Exercise prompt => Pull every line containing "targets" out of the material below.

====================

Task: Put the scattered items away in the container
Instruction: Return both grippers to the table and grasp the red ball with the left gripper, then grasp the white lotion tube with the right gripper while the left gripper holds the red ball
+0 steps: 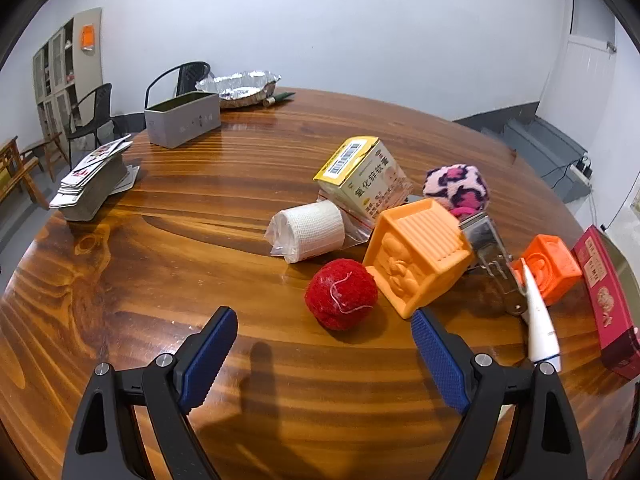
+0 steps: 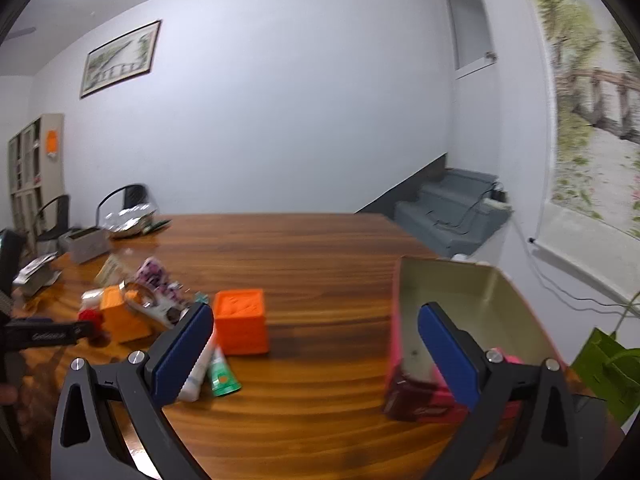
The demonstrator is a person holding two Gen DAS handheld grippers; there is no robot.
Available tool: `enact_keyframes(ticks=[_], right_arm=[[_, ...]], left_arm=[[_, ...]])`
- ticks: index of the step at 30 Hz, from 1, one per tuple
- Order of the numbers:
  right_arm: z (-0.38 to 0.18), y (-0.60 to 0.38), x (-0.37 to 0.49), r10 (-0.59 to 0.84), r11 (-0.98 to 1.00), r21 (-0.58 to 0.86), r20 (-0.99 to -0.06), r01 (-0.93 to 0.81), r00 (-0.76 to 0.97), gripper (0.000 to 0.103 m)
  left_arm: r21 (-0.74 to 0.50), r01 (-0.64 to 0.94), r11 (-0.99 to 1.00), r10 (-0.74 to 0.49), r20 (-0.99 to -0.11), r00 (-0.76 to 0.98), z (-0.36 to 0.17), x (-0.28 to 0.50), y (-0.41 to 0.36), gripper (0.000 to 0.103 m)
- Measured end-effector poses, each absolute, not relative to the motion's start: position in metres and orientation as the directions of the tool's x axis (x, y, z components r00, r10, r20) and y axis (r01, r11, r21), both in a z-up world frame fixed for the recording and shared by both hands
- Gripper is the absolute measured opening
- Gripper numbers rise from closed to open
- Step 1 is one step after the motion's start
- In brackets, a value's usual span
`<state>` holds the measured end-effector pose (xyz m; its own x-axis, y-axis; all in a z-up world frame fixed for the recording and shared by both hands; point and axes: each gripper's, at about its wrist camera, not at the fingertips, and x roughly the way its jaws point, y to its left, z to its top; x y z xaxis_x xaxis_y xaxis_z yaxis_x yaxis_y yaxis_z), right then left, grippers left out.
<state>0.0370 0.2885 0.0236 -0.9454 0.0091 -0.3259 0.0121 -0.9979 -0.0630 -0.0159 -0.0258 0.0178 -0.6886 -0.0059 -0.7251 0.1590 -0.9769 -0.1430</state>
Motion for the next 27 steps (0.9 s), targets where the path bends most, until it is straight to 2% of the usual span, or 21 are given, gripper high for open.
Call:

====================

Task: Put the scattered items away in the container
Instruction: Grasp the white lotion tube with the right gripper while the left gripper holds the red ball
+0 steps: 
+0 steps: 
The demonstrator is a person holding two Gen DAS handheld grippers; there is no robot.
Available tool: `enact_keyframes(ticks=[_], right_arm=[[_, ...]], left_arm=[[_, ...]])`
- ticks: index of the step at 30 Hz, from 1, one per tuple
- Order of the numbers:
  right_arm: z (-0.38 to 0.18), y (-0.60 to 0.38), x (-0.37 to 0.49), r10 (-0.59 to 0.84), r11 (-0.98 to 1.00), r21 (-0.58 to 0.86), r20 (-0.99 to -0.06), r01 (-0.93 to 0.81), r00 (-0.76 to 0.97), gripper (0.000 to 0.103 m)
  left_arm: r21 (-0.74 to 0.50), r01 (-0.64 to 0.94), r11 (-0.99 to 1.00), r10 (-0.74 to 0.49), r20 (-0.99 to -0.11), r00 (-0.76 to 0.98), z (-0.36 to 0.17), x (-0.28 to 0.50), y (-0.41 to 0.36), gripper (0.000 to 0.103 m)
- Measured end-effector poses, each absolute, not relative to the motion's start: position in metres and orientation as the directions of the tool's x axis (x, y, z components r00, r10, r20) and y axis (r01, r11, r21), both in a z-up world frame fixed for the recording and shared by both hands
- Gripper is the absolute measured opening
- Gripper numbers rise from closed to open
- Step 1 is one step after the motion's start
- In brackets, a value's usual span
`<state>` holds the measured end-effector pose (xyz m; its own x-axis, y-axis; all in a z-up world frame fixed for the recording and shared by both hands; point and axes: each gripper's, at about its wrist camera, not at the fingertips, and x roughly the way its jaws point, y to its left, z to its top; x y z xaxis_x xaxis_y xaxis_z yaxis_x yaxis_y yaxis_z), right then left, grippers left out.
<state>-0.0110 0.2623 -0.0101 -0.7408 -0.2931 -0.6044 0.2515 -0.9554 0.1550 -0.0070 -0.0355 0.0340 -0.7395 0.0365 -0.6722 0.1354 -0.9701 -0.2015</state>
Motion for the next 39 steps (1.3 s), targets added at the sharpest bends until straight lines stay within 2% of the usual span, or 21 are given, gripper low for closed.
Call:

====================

Exercise result =>
Motion for the next 27 steps (0.9 s), targets where the path bends most, until it is straight to 2% of the usual span, or 21 are given, gripper high for open.
Motion for the next 39 steps (1.3 s), targets added at the sharpest bends until straight lines stay within 2% of the usual span, or 21 are given, gripper low for closed.

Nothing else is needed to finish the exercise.